WHAT YOU WILL DO: Write out exactly the lines running from the line that includes "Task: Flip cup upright" to the end of the data, both ends included, and nothing besides.

RECORDED DATA:
%%

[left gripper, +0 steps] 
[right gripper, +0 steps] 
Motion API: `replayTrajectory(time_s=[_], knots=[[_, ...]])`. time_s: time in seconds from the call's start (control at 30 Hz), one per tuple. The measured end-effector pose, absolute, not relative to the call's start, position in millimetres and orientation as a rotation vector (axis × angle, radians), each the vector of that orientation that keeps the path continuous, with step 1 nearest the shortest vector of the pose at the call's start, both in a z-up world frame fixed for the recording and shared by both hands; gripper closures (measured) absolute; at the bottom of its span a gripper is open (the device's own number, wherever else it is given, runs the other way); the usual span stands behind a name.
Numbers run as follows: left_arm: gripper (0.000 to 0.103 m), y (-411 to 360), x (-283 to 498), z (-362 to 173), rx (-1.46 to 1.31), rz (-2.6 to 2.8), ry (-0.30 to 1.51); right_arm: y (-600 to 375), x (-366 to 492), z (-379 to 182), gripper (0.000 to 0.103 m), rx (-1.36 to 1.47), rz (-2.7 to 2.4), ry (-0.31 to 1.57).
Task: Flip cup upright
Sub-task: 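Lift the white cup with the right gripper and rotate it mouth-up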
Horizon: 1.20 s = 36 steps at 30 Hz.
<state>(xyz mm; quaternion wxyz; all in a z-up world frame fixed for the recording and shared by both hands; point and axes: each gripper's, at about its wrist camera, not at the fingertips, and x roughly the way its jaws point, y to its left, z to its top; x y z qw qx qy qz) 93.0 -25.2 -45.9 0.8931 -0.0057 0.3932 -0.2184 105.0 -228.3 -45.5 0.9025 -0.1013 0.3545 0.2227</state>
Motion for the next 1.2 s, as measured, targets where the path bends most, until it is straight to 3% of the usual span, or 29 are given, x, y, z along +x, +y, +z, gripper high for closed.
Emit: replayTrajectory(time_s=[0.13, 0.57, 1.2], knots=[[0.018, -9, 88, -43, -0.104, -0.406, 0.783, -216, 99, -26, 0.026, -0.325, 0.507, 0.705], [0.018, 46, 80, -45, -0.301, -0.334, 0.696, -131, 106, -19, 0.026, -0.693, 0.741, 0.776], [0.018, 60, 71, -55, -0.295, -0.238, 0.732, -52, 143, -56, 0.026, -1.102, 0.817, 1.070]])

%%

SOLUTION FOR THIS PROBLEM:
Task: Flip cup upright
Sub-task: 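Lift the white cup with the right gripper and rotate it mouth-up
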Horizon: 1.20 s = 36 steps at 30 Hz.
<state>(xyz mm; quaternion wxyz; all in a z-up world frame fixed for the recording and shared by both hands; point and axes: each gripper's, at about its wrist camera, not at the fingertips, and x roughly the way its jaws point, y to its left, z to its top; x y z qw qx qy qz) 93.0 -25.2 -45.9 0.8931 -0.0057 0.3932 -0.2184 105.0 -228.3 -45.5 0.9025 -0.1013 0.3545 0.2227</state>
Motion for the next 1.2 s, as measured, targets where the path bends most, until it is straight to 3% of the usual span, or 29 are given, x, y, z along +x, +y, +z, gripper high for closed.
Emit: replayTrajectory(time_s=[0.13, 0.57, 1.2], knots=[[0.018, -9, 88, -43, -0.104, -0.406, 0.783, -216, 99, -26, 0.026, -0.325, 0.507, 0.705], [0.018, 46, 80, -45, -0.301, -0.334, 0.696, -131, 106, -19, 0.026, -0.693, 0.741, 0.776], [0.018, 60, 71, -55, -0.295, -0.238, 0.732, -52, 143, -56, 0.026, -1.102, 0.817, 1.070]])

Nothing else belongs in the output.